Amazing Pace: Turbo-Charged Business Development describes how an advisory board populated with highly experienced, committed and well connected individuals is the fastest and most effective way to drive a company’s top line. The book describes the design, operation and management of such boards – boards that will radically increase the effectiveness of a company’s business development process.

I wanted to have Amazing Pace show how it is done and, more importantly, that it can be done for virtually any company with amazing results. Its core messages are that 1) getting business development right is the primary challenge for any senior team, 2) there is a solution to this persistent and painful challenge; 3) the solution is potent and cost effective and, 4) given a professional approach, this solution is not rocket science – it can be deployed for virtually any company.

Even though the book has just been published, I have started to see a positive impact already. CEOs who are considering having me deploy the model for their company now read the book and realize what is at stake and what will be required of them and their team. Many have realized that they have some serious spade work to do in order to prepare for a board. This experience alone has been worth the effort to write the book as I can now help them do that spade work and have to spend less time convincing them that is has to be done. Other CEOs read the book and get a better understanding of why they need to put one of these boards in place and how it will impact the future of their company.

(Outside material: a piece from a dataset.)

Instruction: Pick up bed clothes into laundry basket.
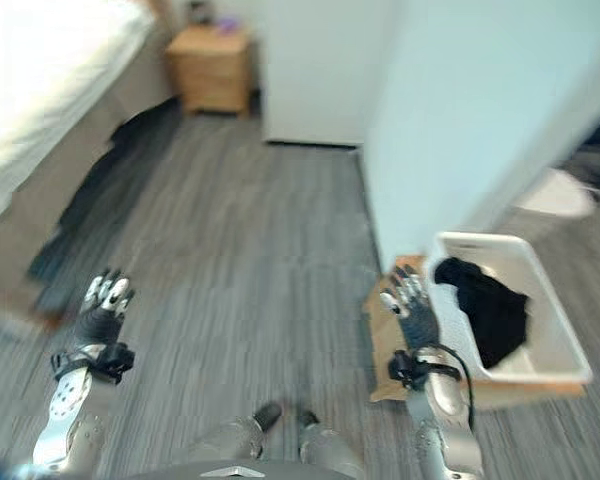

Longview-style advisory boards are the single most effective way I have ever found to drive a company’s top line. Correctly done, the process can truly generate an amazing pace. There is no question in my mind that the presence of five to seven highly experienced, well connected and committed senior individuals has a far greater impact on the future of a company than any other resourcing.

The challenge is to make business development live up to its name – to master the single most ubiquitous point of pain that any management team faces and turn it into an advantage that will allow a company to beat out its competition and become master of its future.